¡Al untador! ¡Ahí! ¡Ahí! ¡Ahí, al untador!
Alessandro Manzoni, Los novios
Una de las consecuencias más deshumanas del pánico que se busca por todos los medios propagar en Italia durante la llamada epidemia del coronavirus está en la idea misma del contagio, que está a la base de las medidas excepcionales de emergencia adoptadas por el gobierno. La idea, que era ajena a la medicina hipocrática, tuvo su primer precursor inconsciente durante las pestilencias que asolaron algunas ciudades italianas entre 1500 y 1600. Se trata de la figura del untore, el untador o el agente de contagio, inmortalizada por Manzoni tanto en su novela como en el ensayo sobre la Historia de la columna infame. Una «grida» milanesa para la peste de 1576 los describe así, invitando a los ciudadanos a denunciarlos:
Habiendo llegado a la noticia del gobernador de que algunas personas con débil celo de caridad y para sembrar el terror y el espanto en el pueblo y los habitantes de esta ciudad de Milán, y para excitarlos a algún tumulto, van ungiendo con untos, que dicen pestíferos y contagiosos, las puertas y las cerraduras de las casas y los cantones de los distritos de dicha ciudad y otros lugares del Estado, con el pretexto de llevar la peste a lo privado y a lo público, de lo que resultan muchos inconvenientes, y no poca alteración entre la gente, más aún para aquellos que fácilmente se persuaden a creer tales cosas, se entiende por su parte a cada persona de cualquier calidad, estado, grado y condición, que en el plazo de cuarenta días dejará claro a la persona o personas que han favorecido, ayudado o sabido de tal insolencia, si les darán quinientos escudos...

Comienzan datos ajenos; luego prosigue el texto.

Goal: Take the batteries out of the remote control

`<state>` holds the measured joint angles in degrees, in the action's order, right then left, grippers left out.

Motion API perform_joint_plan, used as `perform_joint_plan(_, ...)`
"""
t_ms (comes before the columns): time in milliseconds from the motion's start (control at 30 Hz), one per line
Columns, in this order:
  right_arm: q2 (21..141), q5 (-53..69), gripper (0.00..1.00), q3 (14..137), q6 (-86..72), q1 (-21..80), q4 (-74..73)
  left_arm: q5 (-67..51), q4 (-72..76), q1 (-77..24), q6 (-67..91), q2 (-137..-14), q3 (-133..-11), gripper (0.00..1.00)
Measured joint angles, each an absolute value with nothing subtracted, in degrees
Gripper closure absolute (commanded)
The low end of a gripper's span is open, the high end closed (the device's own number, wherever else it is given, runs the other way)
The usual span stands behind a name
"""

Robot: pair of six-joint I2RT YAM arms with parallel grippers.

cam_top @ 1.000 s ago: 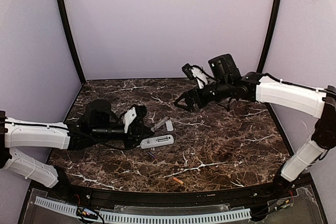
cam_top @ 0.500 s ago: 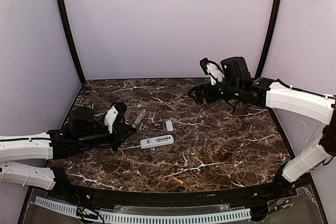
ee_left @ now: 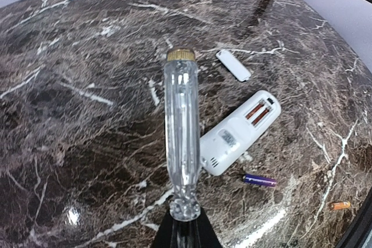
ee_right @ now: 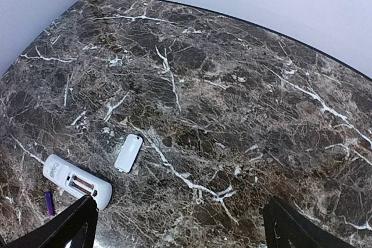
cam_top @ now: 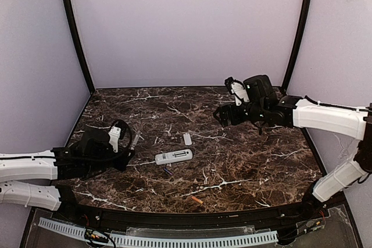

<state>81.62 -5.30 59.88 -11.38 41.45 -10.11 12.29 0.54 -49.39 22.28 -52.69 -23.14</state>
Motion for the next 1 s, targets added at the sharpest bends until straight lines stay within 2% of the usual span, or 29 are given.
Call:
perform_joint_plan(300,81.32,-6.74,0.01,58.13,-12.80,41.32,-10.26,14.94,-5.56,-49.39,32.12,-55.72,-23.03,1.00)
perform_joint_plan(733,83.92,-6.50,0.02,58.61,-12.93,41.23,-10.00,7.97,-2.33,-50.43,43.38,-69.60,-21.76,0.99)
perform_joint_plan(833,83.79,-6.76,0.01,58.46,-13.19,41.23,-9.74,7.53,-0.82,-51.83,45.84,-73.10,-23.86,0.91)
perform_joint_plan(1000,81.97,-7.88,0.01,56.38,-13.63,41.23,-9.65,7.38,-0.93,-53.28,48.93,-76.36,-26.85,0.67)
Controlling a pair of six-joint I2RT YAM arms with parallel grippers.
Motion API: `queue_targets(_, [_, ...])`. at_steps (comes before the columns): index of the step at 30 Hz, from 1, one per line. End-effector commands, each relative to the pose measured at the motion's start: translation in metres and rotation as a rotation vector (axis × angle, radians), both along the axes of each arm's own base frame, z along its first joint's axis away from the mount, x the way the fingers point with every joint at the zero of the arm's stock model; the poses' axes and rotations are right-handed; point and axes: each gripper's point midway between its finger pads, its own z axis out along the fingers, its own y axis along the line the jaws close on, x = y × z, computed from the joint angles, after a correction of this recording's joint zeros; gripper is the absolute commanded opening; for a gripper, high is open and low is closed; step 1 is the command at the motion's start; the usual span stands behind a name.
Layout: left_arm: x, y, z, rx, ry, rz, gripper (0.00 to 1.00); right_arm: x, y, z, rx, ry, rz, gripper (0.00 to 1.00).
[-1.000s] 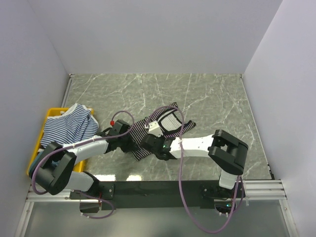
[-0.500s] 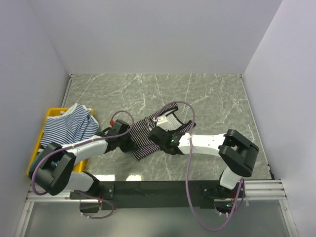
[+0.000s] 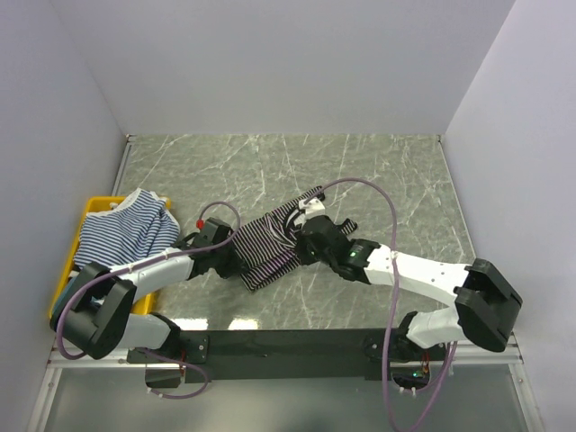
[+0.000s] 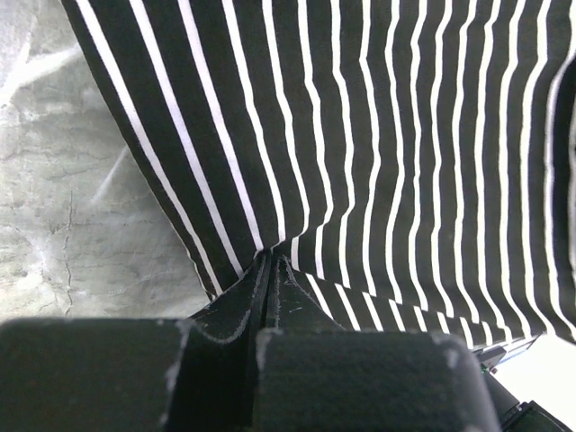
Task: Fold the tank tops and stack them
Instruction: Fold the tank top
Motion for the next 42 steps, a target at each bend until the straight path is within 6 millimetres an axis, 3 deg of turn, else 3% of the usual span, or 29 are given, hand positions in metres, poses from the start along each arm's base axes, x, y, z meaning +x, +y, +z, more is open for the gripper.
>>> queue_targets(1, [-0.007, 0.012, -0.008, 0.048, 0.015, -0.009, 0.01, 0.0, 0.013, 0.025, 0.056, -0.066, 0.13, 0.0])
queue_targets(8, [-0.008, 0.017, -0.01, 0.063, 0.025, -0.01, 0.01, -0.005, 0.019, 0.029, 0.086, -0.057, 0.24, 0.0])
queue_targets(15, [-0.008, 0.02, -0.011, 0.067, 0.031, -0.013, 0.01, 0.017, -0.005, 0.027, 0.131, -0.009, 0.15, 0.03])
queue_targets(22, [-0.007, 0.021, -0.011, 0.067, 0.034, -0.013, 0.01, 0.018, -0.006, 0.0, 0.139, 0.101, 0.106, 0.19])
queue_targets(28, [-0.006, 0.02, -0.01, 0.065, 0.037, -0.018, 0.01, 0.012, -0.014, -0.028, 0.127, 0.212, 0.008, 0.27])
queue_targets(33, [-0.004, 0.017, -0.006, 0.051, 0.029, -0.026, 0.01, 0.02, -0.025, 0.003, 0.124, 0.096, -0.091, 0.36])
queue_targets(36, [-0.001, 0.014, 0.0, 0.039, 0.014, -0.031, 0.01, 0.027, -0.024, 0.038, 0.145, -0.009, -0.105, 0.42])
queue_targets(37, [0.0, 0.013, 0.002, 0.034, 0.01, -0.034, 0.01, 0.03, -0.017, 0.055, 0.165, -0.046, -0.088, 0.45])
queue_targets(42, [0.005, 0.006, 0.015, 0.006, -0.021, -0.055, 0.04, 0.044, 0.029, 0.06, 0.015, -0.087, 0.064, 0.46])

Hechas las debidas diferencias, las recientes disposiciones (adoptadas por el gobierno con decretos que quisiéramos esperar —pero es una ilusión— que no fueran ratificados por el parlamento en leyes en los términos previstos) transforman de hecho a cada individuo en un potencial untador, de la misma manera que las que se ocupan del terrorismo consideraban de hecho y de derecho a cada ciudadano como un terrorista en potencia. La analogía es tan clara que el untador potencial que no se atiene a las prescripciones es castigado con la prisión. Particularmente invisible es la figura del portador sano o precoz, que contagia a una multiplicidad de individuos sin que uno se pueda defender de él, como uno se podía defender del untador.
Aún más tristes que las limitaciones de las libertades implícitas en las disposiciones es, en mi opinión, la degeneración de las relaciones entre los hombres que ellas pueden producir. El otro hombre, quienquiera que sea, incluso un ser querido, no debe acercarse o tocarse y debemos poner entre nosotros y él una distancia que según algunos es de un metro, pero según las últimas sugerencias de los llamados expertos debería ser de 4.5 metros (¡esos cincuenta centímetros son interesantes!). Nuestro prójimo ha sido abolido. Es posible, dada la inconsistencia ética de nuestros gobernantes, que estas disposiciones se dicten en quienes las han tomado por el mismo temor que pretenden provocar, pero es difícil no pensar que la situación que crean es exactamente la que los que nos gobiernan han tratado de realizar repetidamente: que las universidades y las escuelas se cierren de una vez por todas y que las lecciones sólo se den en línea, que dejemos de reunirnos y hablar por razones políticas o culturales y sólo intercambiemos mensajes digitales, que en la medida de lo posible las máquinas sustituyan todo contacto —todo contagio— entre los seres humanos.